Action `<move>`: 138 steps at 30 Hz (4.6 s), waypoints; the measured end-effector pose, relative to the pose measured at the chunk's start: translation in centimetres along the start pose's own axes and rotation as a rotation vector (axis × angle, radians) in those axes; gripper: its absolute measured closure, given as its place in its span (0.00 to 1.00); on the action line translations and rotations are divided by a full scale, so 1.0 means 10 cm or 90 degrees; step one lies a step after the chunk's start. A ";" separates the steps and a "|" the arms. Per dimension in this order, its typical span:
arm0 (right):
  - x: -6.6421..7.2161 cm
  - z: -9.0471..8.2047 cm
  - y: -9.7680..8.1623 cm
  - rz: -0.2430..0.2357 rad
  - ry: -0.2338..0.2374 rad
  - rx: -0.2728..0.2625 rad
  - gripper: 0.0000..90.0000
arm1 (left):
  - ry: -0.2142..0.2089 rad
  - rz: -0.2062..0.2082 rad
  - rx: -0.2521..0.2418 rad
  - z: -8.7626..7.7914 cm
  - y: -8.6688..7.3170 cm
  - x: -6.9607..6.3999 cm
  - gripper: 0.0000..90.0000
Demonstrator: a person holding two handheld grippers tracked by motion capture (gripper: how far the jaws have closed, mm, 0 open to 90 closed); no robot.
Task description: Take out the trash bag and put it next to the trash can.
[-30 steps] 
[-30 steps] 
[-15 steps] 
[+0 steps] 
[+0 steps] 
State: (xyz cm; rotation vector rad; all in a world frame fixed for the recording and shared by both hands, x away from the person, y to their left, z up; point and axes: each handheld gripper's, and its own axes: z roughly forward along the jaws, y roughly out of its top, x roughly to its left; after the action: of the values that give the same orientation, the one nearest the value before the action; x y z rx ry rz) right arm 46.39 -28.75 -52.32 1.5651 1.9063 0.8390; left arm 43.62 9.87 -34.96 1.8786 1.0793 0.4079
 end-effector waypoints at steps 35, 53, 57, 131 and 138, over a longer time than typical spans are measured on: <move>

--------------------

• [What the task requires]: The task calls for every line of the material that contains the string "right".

• [Result of the exercise]:
arm0 (right):
State: (xyz cm; rotation vector rad; all in a world frame fixed for the recording and shared by both hands, x away from the person, y to their left, z up; point and axes: each handheld gripper's, and its own axes: z roughly forward along the jaws, y roughly out of its top, x roughly to its left; after the action: of the values that give the same orientation, the one nearest the value before the action; x y z rx ry rz) right arm 46.39 -28.75 -52.32 1.5651 1.9063 0.8390; left arm 43.62 9.87 -34.96 1.8786 1.0793 0.4079

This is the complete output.